PROBLEM STATEMENT: In full and without edits, write out the data that follows.

● ● ● ● ●

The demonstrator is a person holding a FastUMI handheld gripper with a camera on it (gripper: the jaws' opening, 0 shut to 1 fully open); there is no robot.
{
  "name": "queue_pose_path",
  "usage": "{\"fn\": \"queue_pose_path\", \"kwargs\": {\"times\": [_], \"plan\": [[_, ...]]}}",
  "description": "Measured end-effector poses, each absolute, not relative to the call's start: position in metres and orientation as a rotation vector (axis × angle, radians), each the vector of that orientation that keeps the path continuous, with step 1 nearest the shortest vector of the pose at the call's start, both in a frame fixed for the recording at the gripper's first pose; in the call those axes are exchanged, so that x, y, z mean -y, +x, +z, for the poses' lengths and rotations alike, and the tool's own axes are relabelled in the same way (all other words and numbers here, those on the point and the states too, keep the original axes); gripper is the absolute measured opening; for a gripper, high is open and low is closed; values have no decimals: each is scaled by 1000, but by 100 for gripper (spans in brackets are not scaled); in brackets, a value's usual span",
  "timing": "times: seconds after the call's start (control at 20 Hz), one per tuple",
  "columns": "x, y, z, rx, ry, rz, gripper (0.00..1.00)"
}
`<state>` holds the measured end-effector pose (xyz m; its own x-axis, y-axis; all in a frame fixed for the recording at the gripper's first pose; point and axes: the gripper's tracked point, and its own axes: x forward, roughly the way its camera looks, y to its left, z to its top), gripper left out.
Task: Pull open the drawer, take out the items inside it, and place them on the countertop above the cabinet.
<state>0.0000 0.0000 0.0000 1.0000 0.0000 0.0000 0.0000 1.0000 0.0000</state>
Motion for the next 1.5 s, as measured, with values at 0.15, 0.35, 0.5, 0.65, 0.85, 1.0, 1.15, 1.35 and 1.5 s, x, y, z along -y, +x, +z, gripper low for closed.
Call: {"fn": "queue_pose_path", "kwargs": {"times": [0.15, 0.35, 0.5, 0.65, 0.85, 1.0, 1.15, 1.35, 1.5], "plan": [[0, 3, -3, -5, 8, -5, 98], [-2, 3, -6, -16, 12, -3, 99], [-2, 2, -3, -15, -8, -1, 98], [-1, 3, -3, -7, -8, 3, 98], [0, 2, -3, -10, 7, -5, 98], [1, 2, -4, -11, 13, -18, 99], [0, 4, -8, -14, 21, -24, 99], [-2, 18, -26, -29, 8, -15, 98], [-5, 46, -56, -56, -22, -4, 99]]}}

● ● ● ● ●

ANSWER BELOW:
The demonstrator is a person holding a FastUMI handheld gripper with a camera on it (gripper: the jaws' opening, 0 shut to 1 fully open); there is no robot.
{
  "name": "queue_pose_path",
  "usage": "{\"fn\": \"queue_pose_path\", \"kwargs\": {\"times\": [_], \"plan\": [[_, ...]]}}",
  "description": "Measured end-effector poses, each absolute, not relative to the call's start: position in metres and orientation as a rotation vector (axis × angle, radians), each the vector of that orientation that keeps the path continuous, with step 1 nearest the shortest vector of the pose at the call's start, both in a frame fixed for the recording at the gripper's first pose; in the call those axes are exchanged, so that x, y, z mean -y, +x, +z, for the poses' lengths and rotations alike, and the tool's own axes are relabelled in the same way (all other words and numbers here, those on the point and the states too, keep the original axes); gripper is the absolute measured opening; for a gripper, high is open and low is closed; values have no decimals: each is scaled by 1000, but by 100 for gripper (spans in brackets are not scaled); in brackets, a value's usual span",
  "timing": "times: seconds after the call's start (control at 20 Hz), one per tuple",
  "columns": "x, y, z, rx, ry, rz, gripper (0.00..1.00)"
}
`<state>` holds the measured end-effector pose (xyz m; its own x-axis, y-axis; all in a frame fixed for the recording at the gripper's first pose; point and axes: the gripper's tracked point, and its own axes: x forward, roughly the way its camera looks, y to its left, z to its top), gripper left out.
Task: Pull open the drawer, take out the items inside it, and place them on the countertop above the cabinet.
<state>0.0000 0.0000 0.0000 1.0000 0.0000 0.0000 0.0000 1.0000 0.0000</state>
Motion for the next 1.5 s, as measured, with values at 0.15, 0.35, 0.5, 0.65, 0.85, 1.0, 1.15, 1.35 and 1.5 s, x, y, z along -y, +x, +z, gripper low for closed.
Call: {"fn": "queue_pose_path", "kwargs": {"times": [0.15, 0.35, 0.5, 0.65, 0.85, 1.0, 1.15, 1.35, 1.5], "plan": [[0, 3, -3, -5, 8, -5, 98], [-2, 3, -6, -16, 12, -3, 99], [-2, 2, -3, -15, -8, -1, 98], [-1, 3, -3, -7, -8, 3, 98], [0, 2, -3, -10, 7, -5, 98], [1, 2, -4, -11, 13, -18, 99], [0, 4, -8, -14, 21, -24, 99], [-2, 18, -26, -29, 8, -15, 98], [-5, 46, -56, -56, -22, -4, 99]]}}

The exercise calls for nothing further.